Rust: Tarballs we deliver should be compressed better

Created on 28 Jan 2015 · 40Comments · Source: rust-lang/rust

Today’s rust-nightly-x86_64-unknown-linux-gnu.tar.gz is 125MiB in size. I did a make dist-tar-bins which output ~~the same~~ tarball, but only 88MiB in size. ~~This is 70% of whatever we publish to s3.~~

I took liberty to also test:

~~xz (the default level, -6) → 69MiB (55% original);~~
~~xz -9 → 59MiB (47% original, but has high memory requirements to decompress)~~
~~bz2 → 82MiB (65% original);~~
~~lzma → 69MiB, but took longer than xz.~~

I strongly propose to either migrate to a more modern compression algorithm (xz) ~~or at least investigating why gzip does such a bad job on the build bots~~.

cc @brson

P-low

Source

nagisa

👍3

Most helpful comment

I did some experiments with the compression by also tuning the order in which files are included in the archive and it looks like we might get further improvements. This is basically achieved by storing duplicate files one after the other, so that the stream compressor can encode them more efficiently.
The results and the Makefile I used for my experiments are available here.

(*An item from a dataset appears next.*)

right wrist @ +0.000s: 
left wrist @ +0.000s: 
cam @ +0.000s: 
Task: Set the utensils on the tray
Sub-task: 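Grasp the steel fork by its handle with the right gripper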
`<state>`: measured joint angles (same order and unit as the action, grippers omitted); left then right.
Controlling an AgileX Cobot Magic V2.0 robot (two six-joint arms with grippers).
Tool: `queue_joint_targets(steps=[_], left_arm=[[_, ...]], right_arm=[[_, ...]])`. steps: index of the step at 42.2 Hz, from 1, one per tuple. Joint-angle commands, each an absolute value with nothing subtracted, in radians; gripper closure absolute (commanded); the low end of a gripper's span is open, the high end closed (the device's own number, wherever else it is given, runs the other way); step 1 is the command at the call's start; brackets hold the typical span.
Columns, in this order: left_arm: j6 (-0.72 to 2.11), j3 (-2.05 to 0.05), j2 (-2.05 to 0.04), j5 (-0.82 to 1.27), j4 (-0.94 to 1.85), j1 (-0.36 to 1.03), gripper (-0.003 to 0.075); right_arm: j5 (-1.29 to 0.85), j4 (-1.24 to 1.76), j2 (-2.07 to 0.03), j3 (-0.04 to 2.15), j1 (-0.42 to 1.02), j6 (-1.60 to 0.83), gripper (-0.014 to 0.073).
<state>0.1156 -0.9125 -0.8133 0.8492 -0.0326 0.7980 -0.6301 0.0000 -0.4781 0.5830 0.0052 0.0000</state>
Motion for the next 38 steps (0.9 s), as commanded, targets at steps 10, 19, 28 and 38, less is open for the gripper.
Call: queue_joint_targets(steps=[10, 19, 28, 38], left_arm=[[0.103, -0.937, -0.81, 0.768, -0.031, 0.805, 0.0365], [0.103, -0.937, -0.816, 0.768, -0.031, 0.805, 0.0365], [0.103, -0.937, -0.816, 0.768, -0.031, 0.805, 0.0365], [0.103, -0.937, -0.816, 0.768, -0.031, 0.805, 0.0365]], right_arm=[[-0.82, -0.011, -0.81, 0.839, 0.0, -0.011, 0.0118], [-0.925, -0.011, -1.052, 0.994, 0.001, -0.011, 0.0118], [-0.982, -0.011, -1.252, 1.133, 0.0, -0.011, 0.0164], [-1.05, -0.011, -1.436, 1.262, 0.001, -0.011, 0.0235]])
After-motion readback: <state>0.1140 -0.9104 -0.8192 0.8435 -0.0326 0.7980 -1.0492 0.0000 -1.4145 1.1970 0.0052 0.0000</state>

cat $tarball | gunzip | xz > $tarball.xz reduces the latest tarball from 135 MB to 95 / 90 MB (without / with the -9 flag).
Changing the order in which tar stores the files makes it possible to compress it down to 79 / 58 MB (without / with the -9 flag).

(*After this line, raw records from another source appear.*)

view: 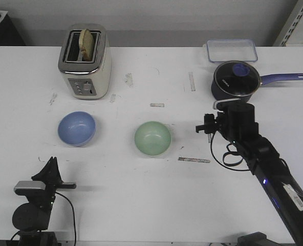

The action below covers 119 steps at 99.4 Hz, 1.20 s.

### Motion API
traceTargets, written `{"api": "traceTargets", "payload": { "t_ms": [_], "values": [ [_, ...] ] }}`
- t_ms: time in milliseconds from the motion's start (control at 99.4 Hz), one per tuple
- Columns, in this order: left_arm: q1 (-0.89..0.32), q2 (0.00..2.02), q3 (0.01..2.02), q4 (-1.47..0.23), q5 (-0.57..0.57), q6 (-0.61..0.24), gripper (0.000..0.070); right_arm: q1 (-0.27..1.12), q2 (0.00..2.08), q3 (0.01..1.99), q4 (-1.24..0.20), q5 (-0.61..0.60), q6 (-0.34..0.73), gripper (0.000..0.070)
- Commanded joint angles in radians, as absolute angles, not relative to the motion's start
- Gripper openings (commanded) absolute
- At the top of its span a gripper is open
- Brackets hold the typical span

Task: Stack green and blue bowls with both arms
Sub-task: 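Release the green bowl and retract the right gripper to rest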

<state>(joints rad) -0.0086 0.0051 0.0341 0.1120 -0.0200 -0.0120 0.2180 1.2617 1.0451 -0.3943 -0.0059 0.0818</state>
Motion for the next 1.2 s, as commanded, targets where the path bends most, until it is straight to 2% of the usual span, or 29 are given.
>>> {"api": "traceTargets", "payload": {
  "t_ms": [0,70,322,634,795,1187],
  "values": [
    [-0.007,0.003,0.013,0.126,-0.019,-0.003,0.0001,0.197,1.217,0.991,-0.343,0.041,-0.014,0.0080],
    [-0.007,0.003,0.013,0.126,-0.019,-0.003,0.0001,0.159,1.155,0.911,-0.286,0.067,-0.028,0.0013],
    [-0.007,0.003,0.013,0.126,-0.019,-0.003,0.0001,0.068,0.897,0.613,-0.091,0.072,-0.027,0.0013],
    [-0.007,0.003,0.013,0.126,-0.019,-0.003,0.0001,0.066,0.566,0.398,-0.081,0.072,-0.027,0.0013],
    [-0.007,0.003,0.013,0.126,-0.019,-0.003,0.0001,0.066,0.420,0.378,-0.123,0.071,-0.027,0.0013],
    [-0.007,0.003,0.013,0.126,-0.019,-0.003,0.0001,0.066,0.216,0.379,-0.025,0.079,-0.027,0.0013]
  ]
}}
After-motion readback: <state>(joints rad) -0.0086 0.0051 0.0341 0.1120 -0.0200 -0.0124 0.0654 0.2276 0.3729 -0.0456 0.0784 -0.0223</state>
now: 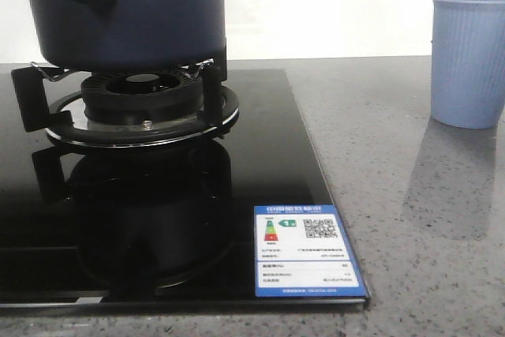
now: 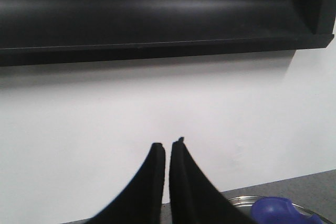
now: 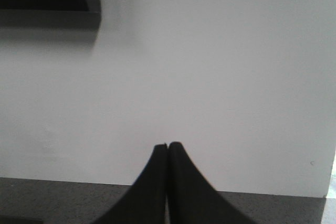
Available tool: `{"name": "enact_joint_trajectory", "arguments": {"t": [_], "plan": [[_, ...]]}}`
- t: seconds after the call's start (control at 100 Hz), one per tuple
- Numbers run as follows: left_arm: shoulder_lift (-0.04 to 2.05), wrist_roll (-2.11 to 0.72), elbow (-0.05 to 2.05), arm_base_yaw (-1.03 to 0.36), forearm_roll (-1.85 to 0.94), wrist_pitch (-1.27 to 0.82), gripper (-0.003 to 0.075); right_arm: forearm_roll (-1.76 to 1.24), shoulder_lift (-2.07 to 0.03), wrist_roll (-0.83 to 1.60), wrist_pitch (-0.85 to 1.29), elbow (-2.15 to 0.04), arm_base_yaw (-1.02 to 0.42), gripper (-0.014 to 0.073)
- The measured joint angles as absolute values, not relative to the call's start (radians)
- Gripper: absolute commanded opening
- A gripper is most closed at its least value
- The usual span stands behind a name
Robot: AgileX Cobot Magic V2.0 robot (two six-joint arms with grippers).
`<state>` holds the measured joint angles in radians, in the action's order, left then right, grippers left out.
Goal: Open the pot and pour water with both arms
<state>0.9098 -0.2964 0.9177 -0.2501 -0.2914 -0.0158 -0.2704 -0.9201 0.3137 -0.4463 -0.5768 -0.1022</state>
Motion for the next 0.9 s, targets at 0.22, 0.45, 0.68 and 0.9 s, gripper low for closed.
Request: {"name": "enact_joint_trajectory", "arguments": {"t": [0.22, 0.45, 0.68, 0.9], "plan": [[0.790, -0.296, 0.812, -0.250, -0.293, 0.050, -0.0016, -0.246, -0.708, 0.314, -0.210, -0.547, -0.102, -0.0061], [0.563, -0.296, 0.569, -0.250, -0.330, 0.092, -0.0016, -0.254, -0.424, 0.302, -0.109, -0.348, -0.102, -0.0061], [0.268, -0.296, 0.356, -0.246, -0.356, 0.055, -0.0016, -0.254, -0.117, 0.297, 0.010, -0.202, -0.102, -0.0061], [0.058, -0.296, 0.260, -0.246, -0.368, -0.031, -0.0016, -0.254, 0.008, 0.297, 0.109, -0.131, -0.102, -0.0061]]}}
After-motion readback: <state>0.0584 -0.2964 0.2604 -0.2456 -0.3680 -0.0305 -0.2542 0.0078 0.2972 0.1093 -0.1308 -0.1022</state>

I would like to work on this issue, but I might not be able to do so until the end of the month. If somebody else starts implementing the new system, please ping here :)

ranma42 on 24 Mar 2017

👍4

All 40 comments

Apparently our s3 distribution includes docs, which my make dist-tar-bins didn’t include for some reason. That’s the cause of discrepancy between gzip sizes on my system and what’s shipped through s3.

I downloaded the tarball we ship and recompressed it for a fairer comparison:

xz → 75MiB;
xz -9 → 73MiB (honestly, surprised about how small the improvement is over xz -6);
bz2 → 95MiB;

nagisa on 28 Jan 2015

The tarball (2015-03-03) has since increased to 138MiB in size. Recompressing that to xz results in 82MiB .tar.xz, for a 40% gain.

nagisa on 4 Mar 2015

Do we know of statistics of how many systems can decompress a xz archive? I'm mostly just curious as I suspect that we would continue to produce both and then systems like multirust could figure out which to download based on the host system.

alexcrichton on 4 Mar 2015

As I and others discussed on IRC:

Macs don’t appear to have this by default, unsure, recipe on Homebrew;
Windows have neither gzip, nor xz, nor tar by default, so it doesn’t matter either way;

On linux systems some very common packages (with defaultish configure options) depend on liblzma5/xz (gdb and systemd come to mind as examples) so it is very likely it will be available on a standard linux system.

nagisa on 4 Mar 2015

OS X does support xz by default in its 'tar' command (which is bsdtar - not sure exactly when support was introduced, but I think it was in 10.9) and Archive Utility (apparently newly in 10.10). This works via a library rather than the xz command line utility, which is not provided.

comex on 6 Mar 2015

Are you sure it is not just shelling out to the xz command? Does 'tar xJf
file' work without xz executable in the path?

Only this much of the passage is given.